**WORK REQUIRED**
Examine each line in the records below for the word "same". Report how many lines contain it, and nothing else.

**RECORDED DATA**
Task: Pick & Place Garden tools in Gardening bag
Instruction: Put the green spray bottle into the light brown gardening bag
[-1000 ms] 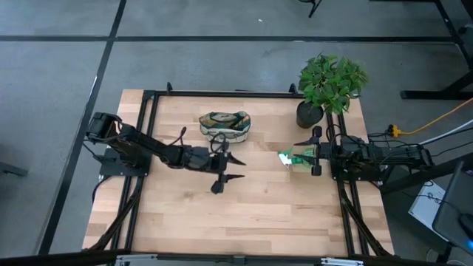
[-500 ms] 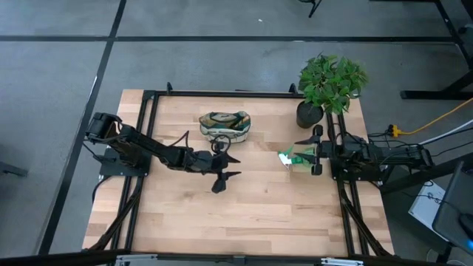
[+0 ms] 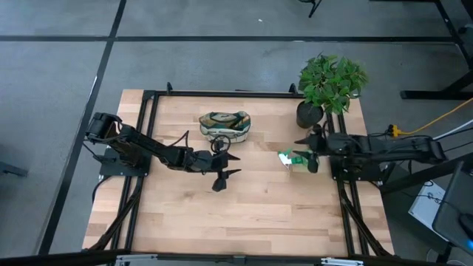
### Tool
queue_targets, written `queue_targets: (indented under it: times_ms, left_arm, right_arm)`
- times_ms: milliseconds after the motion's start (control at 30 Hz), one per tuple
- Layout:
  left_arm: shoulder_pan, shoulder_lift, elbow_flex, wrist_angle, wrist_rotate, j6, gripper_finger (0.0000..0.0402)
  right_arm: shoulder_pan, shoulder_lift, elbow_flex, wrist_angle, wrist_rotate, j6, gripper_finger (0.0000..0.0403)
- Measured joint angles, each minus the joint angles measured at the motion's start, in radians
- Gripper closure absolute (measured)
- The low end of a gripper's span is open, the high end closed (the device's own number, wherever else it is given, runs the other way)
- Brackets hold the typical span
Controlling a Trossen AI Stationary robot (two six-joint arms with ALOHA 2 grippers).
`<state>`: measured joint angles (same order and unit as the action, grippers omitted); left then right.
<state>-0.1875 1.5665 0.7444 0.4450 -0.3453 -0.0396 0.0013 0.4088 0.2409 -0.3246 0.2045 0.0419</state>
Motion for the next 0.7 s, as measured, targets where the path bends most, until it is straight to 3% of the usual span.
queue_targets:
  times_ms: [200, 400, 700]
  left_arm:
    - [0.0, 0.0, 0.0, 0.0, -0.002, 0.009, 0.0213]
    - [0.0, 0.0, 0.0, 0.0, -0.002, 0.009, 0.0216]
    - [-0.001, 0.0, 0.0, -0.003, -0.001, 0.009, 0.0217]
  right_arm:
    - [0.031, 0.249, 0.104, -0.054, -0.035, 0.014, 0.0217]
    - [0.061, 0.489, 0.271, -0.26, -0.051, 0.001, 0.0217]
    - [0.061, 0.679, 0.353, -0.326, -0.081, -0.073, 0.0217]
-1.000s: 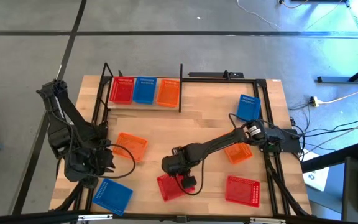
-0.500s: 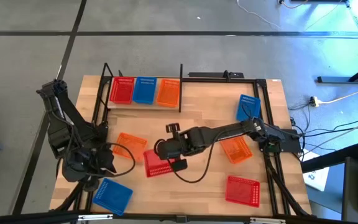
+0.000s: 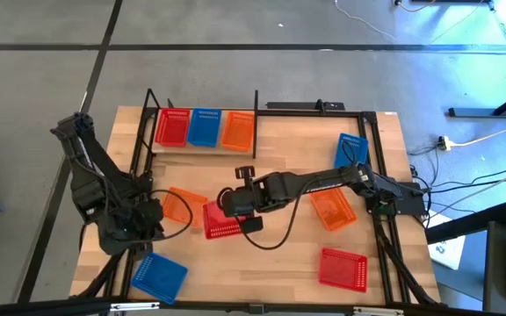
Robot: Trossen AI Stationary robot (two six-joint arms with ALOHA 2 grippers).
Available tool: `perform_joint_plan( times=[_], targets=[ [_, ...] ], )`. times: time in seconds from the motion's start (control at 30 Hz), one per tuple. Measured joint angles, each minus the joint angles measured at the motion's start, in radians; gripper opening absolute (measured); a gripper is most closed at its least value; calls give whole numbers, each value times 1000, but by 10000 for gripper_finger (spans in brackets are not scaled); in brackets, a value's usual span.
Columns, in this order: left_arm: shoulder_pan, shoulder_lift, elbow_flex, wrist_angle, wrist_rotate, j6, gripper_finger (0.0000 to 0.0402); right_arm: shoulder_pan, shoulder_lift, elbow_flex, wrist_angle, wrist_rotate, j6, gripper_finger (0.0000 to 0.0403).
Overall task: Stack baskets on shelf by color
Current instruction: Stack the left red bin on the red bin on the shelf
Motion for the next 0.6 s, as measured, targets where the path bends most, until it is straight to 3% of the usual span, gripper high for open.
perform_joint_plan(
  times=[0.17, 0.33, 0.6],
  targets=[
    [59, 0, 0, -11, 44, 3, 67, -3, 0, 0, 1, 6, 0, 0],
    [101, 0, 0, 7, 79, 108, 64, -5, 0, -1, 1, 6, 0, 0],
    [108, 0, 0, 4, 59, 139, 23, -4, 0, -1, 1, 6, 0, 0]
  ],
)
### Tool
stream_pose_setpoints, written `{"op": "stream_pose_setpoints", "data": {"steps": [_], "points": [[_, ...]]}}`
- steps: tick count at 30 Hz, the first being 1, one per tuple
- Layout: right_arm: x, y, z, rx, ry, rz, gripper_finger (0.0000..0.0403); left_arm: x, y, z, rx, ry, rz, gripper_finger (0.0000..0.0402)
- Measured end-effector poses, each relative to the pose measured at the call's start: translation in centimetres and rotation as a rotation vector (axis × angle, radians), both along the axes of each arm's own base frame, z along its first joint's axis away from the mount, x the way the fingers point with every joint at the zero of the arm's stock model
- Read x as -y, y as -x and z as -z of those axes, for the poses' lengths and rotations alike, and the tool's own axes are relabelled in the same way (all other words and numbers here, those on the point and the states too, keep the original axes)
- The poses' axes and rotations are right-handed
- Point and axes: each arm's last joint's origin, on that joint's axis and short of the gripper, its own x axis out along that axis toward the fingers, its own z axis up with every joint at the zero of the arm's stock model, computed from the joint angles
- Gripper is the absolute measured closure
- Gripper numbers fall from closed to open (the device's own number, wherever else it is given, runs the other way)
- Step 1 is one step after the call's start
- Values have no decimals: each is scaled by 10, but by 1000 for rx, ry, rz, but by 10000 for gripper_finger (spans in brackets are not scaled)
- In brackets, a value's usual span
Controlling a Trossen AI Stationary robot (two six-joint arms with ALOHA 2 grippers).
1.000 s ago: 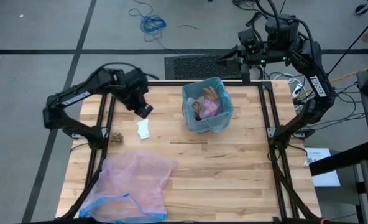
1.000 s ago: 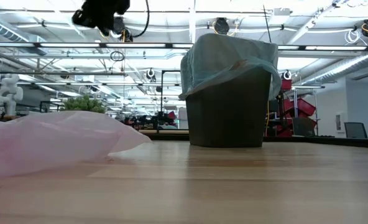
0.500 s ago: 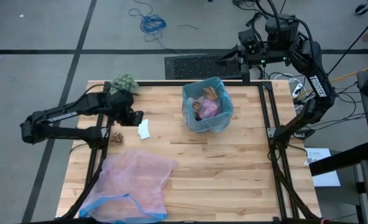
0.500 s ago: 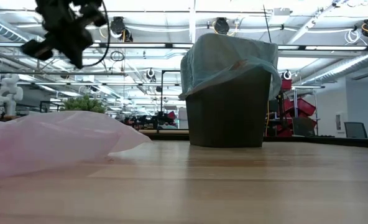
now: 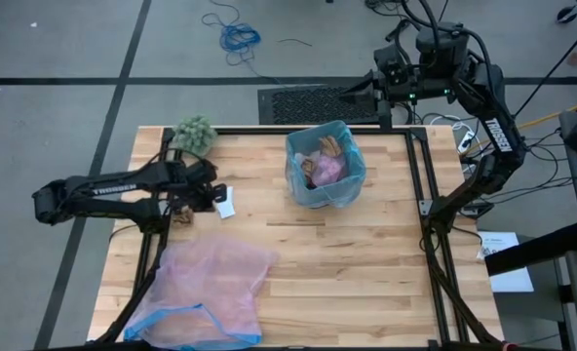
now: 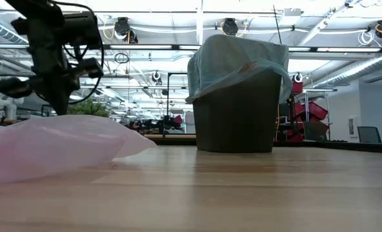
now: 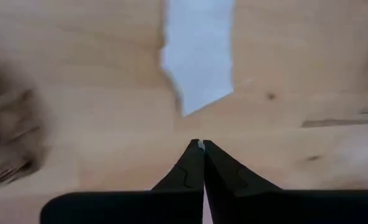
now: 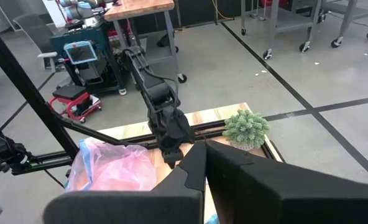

**OUTPUT BELOW**
2